■ DATA PROVIDED:

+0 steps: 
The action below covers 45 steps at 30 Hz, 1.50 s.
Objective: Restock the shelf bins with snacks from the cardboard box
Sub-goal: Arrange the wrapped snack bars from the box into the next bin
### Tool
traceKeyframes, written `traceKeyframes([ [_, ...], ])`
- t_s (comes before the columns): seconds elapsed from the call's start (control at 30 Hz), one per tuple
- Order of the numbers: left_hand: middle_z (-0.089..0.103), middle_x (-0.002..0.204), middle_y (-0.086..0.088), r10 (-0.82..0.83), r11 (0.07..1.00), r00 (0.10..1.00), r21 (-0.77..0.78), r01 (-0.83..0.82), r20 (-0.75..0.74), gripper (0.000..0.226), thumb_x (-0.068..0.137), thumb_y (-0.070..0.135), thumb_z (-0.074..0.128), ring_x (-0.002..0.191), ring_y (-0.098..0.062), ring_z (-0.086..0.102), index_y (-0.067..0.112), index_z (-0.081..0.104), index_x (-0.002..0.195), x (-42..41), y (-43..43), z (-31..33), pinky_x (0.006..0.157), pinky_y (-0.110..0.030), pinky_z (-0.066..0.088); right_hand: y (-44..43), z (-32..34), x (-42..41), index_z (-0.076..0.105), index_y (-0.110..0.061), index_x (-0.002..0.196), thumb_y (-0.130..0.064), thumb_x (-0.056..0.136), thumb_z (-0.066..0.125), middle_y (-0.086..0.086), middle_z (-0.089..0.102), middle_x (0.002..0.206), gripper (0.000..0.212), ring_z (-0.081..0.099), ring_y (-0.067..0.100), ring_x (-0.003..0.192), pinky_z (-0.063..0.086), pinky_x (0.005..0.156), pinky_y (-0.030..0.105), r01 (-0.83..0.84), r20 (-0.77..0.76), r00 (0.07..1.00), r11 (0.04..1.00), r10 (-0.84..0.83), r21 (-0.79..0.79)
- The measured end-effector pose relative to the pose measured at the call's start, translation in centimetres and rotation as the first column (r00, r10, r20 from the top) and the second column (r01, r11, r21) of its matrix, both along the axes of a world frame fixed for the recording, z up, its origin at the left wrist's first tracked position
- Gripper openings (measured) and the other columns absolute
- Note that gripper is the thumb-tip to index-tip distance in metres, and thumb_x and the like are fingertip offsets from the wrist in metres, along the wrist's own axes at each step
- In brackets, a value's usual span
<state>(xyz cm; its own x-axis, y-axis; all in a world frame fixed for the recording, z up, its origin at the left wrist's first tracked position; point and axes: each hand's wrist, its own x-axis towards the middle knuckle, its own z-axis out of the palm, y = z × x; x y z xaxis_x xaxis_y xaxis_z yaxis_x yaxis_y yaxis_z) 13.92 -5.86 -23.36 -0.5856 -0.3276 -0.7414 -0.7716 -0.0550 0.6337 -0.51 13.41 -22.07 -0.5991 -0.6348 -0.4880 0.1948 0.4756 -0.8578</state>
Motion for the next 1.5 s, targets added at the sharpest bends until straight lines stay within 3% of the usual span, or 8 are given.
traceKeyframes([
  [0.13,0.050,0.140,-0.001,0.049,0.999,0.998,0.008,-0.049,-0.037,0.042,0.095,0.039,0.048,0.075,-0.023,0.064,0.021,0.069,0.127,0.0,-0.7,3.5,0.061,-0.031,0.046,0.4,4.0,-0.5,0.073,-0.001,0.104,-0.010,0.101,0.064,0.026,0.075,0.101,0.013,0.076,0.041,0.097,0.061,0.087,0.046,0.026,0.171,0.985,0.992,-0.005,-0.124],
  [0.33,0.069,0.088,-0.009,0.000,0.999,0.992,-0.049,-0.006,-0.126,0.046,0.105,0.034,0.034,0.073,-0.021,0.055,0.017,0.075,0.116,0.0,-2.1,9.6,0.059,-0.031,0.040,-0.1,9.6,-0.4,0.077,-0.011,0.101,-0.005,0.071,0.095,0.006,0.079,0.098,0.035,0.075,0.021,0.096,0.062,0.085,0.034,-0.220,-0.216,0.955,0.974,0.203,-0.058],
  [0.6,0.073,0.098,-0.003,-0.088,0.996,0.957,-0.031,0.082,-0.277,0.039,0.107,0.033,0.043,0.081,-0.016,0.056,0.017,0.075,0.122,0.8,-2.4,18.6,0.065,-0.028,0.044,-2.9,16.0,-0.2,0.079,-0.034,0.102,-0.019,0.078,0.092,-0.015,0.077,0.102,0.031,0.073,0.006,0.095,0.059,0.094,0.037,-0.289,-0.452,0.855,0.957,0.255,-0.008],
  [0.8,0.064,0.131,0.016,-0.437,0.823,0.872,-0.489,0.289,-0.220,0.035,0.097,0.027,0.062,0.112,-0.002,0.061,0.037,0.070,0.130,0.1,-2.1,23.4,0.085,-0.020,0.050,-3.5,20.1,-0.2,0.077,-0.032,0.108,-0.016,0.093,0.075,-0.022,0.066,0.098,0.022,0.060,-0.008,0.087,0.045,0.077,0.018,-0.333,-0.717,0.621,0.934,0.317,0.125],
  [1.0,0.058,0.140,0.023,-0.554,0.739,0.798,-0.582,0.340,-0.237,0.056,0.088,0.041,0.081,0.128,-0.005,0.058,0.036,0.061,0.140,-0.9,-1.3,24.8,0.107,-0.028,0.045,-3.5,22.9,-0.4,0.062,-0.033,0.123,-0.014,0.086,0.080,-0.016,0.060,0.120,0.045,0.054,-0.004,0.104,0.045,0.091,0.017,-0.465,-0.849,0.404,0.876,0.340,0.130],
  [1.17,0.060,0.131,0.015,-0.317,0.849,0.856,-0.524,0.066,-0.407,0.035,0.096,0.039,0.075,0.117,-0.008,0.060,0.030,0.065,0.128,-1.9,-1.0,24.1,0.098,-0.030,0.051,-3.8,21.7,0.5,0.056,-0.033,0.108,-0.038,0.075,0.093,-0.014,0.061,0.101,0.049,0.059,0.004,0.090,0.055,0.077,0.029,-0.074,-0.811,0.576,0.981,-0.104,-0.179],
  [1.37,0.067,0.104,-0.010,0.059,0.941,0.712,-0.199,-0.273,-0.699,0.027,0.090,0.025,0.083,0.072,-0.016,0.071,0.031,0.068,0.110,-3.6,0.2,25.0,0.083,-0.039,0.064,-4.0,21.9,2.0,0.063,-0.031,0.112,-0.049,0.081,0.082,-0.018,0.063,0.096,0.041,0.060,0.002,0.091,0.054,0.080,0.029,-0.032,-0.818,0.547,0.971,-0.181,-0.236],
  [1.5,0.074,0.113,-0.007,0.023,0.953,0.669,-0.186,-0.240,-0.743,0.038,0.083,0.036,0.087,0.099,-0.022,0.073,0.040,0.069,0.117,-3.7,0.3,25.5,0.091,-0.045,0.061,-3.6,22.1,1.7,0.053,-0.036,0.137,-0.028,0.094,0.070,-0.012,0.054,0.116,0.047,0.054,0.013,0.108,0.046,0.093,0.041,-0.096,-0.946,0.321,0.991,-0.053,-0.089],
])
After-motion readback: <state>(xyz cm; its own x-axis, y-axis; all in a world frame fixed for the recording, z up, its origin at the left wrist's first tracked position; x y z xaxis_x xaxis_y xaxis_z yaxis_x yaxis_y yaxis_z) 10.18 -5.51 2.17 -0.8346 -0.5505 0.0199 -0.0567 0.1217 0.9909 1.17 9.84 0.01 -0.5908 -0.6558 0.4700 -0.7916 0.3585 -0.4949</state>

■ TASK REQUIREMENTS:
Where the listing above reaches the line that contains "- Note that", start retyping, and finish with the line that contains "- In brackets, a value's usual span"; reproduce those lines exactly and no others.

■ SOLVED EXERCISE:
- Note that gripper is the thumb-tip to index-tip distance in metres, and thumb_x and the like are fingertip offsets from the wrist in metres, along the wrist's own axes at each step
- In brackets, a value's usual span

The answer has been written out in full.